REQUIRED WORK: What lines of the material below include the string "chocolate"? Copy all of them.
□ □ □
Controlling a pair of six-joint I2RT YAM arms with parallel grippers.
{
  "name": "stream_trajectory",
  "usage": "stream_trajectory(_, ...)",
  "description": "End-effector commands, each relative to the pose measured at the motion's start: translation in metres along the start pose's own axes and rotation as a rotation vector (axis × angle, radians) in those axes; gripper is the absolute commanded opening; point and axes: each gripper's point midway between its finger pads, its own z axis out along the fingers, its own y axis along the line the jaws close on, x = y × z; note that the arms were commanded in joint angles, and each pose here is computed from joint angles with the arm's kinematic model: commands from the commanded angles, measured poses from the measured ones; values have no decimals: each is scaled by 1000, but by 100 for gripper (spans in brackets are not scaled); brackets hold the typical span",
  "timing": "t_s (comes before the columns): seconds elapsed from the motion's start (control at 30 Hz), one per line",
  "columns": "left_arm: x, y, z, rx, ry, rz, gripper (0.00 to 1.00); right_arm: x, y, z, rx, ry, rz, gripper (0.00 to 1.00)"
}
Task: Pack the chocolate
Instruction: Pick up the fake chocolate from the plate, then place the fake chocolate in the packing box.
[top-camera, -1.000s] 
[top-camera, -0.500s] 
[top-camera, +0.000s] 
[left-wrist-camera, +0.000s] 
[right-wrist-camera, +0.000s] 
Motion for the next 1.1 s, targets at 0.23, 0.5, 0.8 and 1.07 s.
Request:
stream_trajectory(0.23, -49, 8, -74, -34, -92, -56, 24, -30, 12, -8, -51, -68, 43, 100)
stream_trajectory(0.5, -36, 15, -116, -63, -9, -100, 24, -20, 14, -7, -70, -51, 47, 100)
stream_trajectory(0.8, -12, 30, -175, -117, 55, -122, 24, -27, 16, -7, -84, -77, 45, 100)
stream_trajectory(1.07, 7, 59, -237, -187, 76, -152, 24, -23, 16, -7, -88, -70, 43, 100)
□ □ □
RESULT OF THIS TASK:
Task: Pack the chocolate
Instruction: Pick up the fake chocolate from the plate, then place the fake chocolate in the packing box.

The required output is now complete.